Our hero Rob Bilott is not a flashy or flamboyant character; Mark Ruffalo’s performance is low-key and subdued, playing Bilott with a stoic, dogged determination that occasionally gives way to a flash of moral outrage. This isn’t the first time Ruffalo has played this kind of character; he was previously Oscar-nominated for a not dissimilar role in 2015’s Spotlight (where he played an investigative journalist who helped expose the Boston Roman Catholic Church sex scandal), although his performance there was a little more fiery and arguably just a notch stronger. Ruffalo is fine as Bilott, but he lacks any standout “big moment” like his impassioned outburst in Spotlight that was tailor-made for an Oscar nomination clip. Aside from Ruffalo, no one else gets too much to do. Anne Hathaway wrings a couple strong moments out of the largely thankless role of the supportive/worried wife. Ditto for Tim Robbins as Bilott’s cautious boss who has mixed feelings about what Bilott is getting himself (and his law firm by extension) into. Other supporting roles include ubiquitous character actor Bill Camp as the surly Wilbur Tennant, Mare Winningham as another of Bilott’s clients, and Victor Garber as DuPont CEO Phil Donnelly. If there’s a marginal weak link, it’s the never particularly impressive Bill Pullman, whose hammy performance seems as overplayed as his West Virginia accent, but his role (as a local lawyer who works with Bilott) consists of only a few scenes and isn’t significant enough to be a major distraction.
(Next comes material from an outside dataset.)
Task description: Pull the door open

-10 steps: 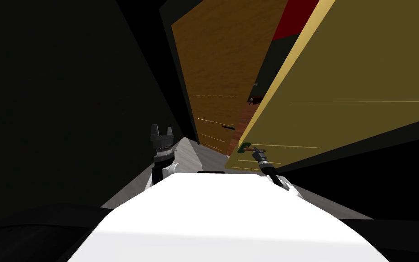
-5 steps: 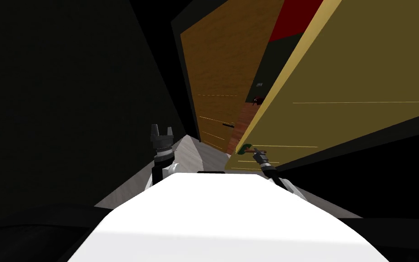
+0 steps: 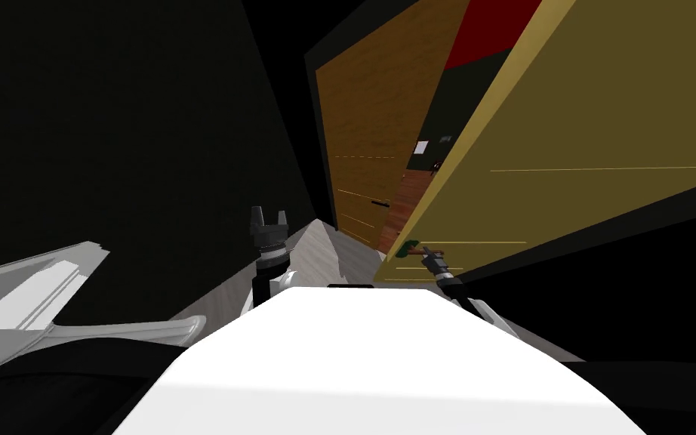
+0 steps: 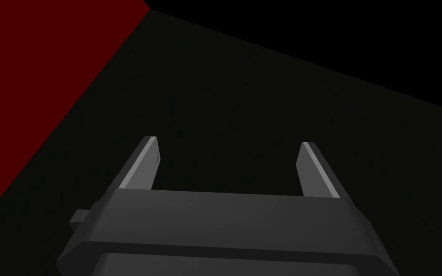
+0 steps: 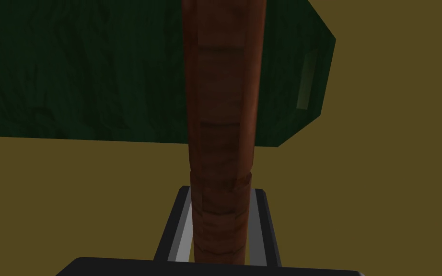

Dark Waters doesn’t really bring anything new to this kind of movie—I felt that, on the whole, Spotlight was a more compelling experience—but it fulfills its aims of setting up a true story David vs. Goliath courtroom drama while also stoking the flames of righteous indignation. It’s not a great movie, but in the laudable pursuits of educating viewers and celebrating a real-life underdog who struck a righteous blow against the system, it accomplishes what it sets out to do.